For three years, my husband, Liam Hayes, never really knew me.

He could remember every face in the world, except mine.

I’d change my hairstyle, and he’d ask, “Excuse me, miss, are you looking for someone?”

I’d wear a different dress, and he’d assume I was the new housekeeper.

On our anniversary, I was trapped in a collapsed mine shaft with employees from his company.

In the suffocating darkness, I groped my way to him and told him my name was Evelyn Reed.

He pushed me away with a scoff. “Stop pretending. My wife isn’t even here.”

It took the rescue team three days and three nights to dig me out.

That night, Liam raised a toast at a victory celebration. “Cheers, everyone. No casualties.”

He’d completely forgotten I was still lying in the hospital.

From then on, I only wore one color, kept the same hairstyle, used the same perfume – all just so Liam might finally recognize me.

But every time he saw me, Liam still looked at me like a stranger.

I thought it was heaven’s punishment for me.

Yet, on the day I flew abroad to celebrate Liam’s birthday, I watched him push through a crowded airport and accurately embrace a girl.

[Chapter 1]

It turned out, he couldn’t remember my face simply because I wasn’t the one he loved.

If that was the case, then let’s just fade into the crowd and forget each other.

The moment I turned to leave, I was surrounded by several foreign police officers.

They mistook me for some wanted criminal.

My broken French only made their faces colder.

They pushed me down, forcing me to my knees.

In a panic, I instinctively looked towards Liam, who was not far away.

“Liam Hayes! Help me! They’ve got the wrong person!”

I screamed with all my might.

He heard me and glanced over, his gaze sweeping across my face.

Then, as if looking at a stranger, he calmly shifted his eyes away.

“I don’t know her.”

That was the coldest sentence I’d ever heard in my life.

Fifteen days.

In dark interrogation rooms and cold prison cells, I counted the hours, enduring three hundred and sixty of them.

It wasn't until a DNA comparison report finally cleared my name.
[PAYWALL]
I dragged my exhausted body out of the police station, but instead of Liam, his secretary, Mr. Davies, was there to meet me.

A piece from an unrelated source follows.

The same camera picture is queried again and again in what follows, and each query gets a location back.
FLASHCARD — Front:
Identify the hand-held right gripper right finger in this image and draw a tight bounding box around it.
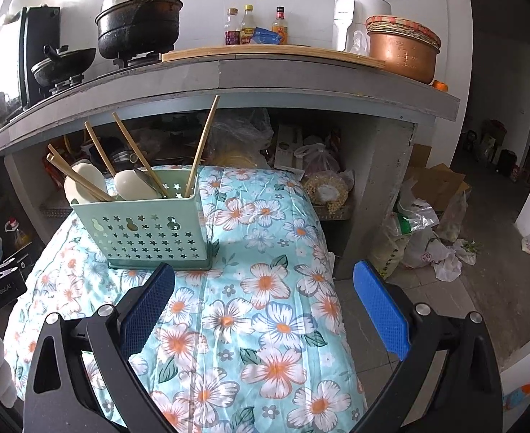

Mr. Davies adjusted his gold-rimmed glasses, his voice thick with blame. “Ms. Reed, what on earth are you doing? Do you know Mr. Hayes waited for you at the airport for two whole hours?”

Any remaining warmth in my heart completely froze in the foreign chill.

The day I returned home, I was swarmed by countless flashing lights and microphones the moment I stepped out of the gate.

My wrongful imprisonment abroad had become a public scandal.

Finally pushing through the chaos and getting home, Liam’s first words were an accusation.

“How many times have I told you to wear a white coat when you go out? Why don’t you ever listen?”

He frowned, his tone like he was scolding an unruly child. “You know perfectly well I have face blindness; I can’t tell women’s faces apart.”

I clenched my hands.

He turned a page in his document, issuing a second instruction without looking up. “The PR department has drafted a statement. We’ll hold a press conference tomorrow.”

“You need to clarify things and apologize to the public.”

Apologize?

Who was I apologizing for? For Liam Hayes’s cold indifference, or for his supposed “face blindness”?

I looked at his unfeeling face and softly asked, “At the airport, the girl you were holding, who was she?”

His hand, turning the document, paused. A rare stiffness appeared on his face.

After a few seconds, he spoke. “There were too many people then. I thought it was you.”

I almost laughed, bitterly.

That day, the girl wore a bright, eye-catching red dress and had a voluminous wavy perm I had never worn.